§ Your assignment:
Scan the data below and copy each line where "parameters" occurs.

§ Provided data:

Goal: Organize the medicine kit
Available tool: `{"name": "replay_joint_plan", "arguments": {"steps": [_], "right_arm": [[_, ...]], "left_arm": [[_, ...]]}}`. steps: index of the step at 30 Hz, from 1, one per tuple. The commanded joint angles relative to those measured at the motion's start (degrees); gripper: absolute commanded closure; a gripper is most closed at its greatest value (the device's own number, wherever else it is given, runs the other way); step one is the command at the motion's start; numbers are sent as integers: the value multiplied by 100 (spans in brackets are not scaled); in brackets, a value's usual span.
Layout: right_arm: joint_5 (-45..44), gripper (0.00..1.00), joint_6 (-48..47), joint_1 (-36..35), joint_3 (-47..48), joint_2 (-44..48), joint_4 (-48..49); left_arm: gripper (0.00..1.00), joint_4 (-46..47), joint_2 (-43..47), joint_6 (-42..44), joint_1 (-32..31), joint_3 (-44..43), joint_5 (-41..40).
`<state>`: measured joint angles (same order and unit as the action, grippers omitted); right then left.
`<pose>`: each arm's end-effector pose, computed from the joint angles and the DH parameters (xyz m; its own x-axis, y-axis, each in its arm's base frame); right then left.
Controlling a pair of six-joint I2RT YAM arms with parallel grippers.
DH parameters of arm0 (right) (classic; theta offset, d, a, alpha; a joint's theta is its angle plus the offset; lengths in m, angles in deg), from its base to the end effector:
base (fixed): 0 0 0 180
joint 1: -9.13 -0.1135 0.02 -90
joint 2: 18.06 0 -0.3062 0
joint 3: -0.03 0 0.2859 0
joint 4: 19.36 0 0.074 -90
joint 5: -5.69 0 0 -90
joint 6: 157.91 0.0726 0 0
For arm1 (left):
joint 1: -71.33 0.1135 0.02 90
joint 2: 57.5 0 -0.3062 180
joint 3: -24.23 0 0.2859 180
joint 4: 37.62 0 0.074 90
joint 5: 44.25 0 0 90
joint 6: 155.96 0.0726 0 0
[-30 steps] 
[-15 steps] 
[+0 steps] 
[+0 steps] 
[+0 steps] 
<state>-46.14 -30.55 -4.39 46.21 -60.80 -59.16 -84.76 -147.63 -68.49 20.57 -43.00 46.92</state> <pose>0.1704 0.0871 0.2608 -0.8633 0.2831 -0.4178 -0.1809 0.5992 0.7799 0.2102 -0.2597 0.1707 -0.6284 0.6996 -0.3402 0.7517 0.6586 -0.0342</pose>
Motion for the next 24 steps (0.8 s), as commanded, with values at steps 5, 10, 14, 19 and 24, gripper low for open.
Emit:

§ Solution to the problem:
`<pose>`: each arm's end-effector pose, computed from the joint angles and the DH parameters (xyz m; its own x-axis, y-axis, each in its arm's base frame); right then left.
DH parameters of arm0 (right) (classic; theta offset, d, a, alpha; a joint's theta is its angle plus the offset; lengths in m, angles in deg), from its base to the end effector:

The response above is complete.